1. HOW AND WHY WE COLLECT YOUR PERSONAL DATA

Client & Suppliers
• You or your colleague provides it to us because we are engaged in business activities together.

Colleagues
• You provide it to us through professional networking events or activities and have stated that you wish to be contacted in relation to future events or activities.

Employees & Candidates
• You provide it to us because you are employed by Workspace 1 or wish to be considered for employment.

2. WHAT PERSONAL DATA WE HOLD

Clients, Suppliers & Colleagues
• Identification data (name)
• Contact data (work address, work phone number, work email address)
• Employment data (position within your company)
• Communications data (emails, messages sent to us)

Employees & Candidates
• Identification data (name, date of birth, picture)
• Contact data (as listed on your CV: home address, personal email address, mobile phone number, next of kin)
• Employment data (E.g. previous employment records, date of employment with Workspace 1, appraisals)
• Financial data (E.g. salary, taxation, pension, benefits)
• Communications data (emails, messages sent to us)

3. HOW WE USE YOUR PERSONAL DATA

Clients & Suppliers
• To maintain communication with you during our business engagement.
• To keep appropriate records associated with that engagement.

Colleagues
• To inform you of future networking events or activities (only in the case that you have opted in to receiving communication from us).

Employees
• To keep appropriate records associated with your employment including HR management and payroll.
• To contact you or next of kin in case of an emergency.

Candidates
• To evaluate your suitability for employment with Workspace 1 (skills and experience as stated on your CV).
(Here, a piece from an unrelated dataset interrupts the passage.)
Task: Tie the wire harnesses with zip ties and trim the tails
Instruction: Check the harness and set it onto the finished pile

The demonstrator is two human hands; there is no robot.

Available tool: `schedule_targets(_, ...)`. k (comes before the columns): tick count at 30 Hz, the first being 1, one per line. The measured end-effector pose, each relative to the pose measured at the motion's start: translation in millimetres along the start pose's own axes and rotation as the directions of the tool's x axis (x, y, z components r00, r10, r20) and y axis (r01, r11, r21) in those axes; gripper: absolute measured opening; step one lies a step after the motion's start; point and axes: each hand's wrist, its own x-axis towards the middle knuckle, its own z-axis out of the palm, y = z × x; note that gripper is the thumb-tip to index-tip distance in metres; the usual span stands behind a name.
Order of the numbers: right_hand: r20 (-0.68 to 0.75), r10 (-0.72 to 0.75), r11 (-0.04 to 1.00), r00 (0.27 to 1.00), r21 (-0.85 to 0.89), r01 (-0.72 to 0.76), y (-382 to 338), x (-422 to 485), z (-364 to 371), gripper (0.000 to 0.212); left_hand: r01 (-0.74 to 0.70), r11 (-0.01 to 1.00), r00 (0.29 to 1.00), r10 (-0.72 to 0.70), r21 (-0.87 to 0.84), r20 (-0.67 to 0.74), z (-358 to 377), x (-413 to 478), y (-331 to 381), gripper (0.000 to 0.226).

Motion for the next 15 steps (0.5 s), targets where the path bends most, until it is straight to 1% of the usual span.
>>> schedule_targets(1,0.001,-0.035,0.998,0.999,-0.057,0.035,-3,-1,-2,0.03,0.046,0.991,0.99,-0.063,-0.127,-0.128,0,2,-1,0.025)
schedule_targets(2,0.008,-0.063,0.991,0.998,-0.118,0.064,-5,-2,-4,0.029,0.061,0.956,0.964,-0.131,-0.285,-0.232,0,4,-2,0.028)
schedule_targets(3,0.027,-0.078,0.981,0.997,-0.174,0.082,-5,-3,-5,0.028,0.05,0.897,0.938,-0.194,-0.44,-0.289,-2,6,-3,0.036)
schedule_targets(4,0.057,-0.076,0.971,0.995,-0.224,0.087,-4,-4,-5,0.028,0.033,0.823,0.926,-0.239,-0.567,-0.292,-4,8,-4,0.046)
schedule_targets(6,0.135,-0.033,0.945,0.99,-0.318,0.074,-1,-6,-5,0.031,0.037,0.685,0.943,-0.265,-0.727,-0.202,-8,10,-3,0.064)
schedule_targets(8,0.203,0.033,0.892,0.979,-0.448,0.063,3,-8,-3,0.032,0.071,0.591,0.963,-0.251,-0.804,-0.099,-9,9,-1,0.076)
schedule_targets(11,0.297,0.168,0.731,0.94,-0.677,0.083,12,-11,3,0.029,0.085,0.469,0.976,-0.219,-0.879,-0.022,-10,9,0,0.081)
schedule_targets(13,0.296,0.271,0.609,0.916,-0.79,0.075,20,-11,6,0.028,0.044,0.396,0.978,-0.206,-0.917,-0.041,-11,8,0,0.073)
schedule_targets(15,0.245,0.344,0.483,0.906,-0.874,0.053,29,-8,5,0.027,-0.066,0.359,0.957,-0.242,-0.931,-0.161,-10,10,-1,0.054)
4. HOW LONG AND WHERE WE RETAIN YOUR PERSONAL DATA

Clients & Suppliers
• We retain project records and associated client and supplier information including correspondence, in secure archives.
• We also use carefully vetted service providers and studio management software (details in section 5).
• In accordance with UK accounting and taxation laws, these records are kept for at least five years after the January 31 submission deadline for the previous tax year.

Colleagues
• We retain name and contact information (with a copy of the consent to retain) in a secure archive for up to 1 year. After this time, it is deleted.
• We also use some third-party software to retain your information (details in section 5).
• We do not retain any data that we have not obtained consent to retain.

Employees
• We retain employee data, in secure archives.
• We also use carefully vetted service providers and HR software to manage records (details in section 5).
• In accordance with UK employment and taxation laws, these records are kept for at least five years.

Candidates
• We retain CVs (with a copy of the consent to retain) in a secure archive for up to 1 year, after which time, they are deleted. If we have not obtained consent to retain, CVs are deleted.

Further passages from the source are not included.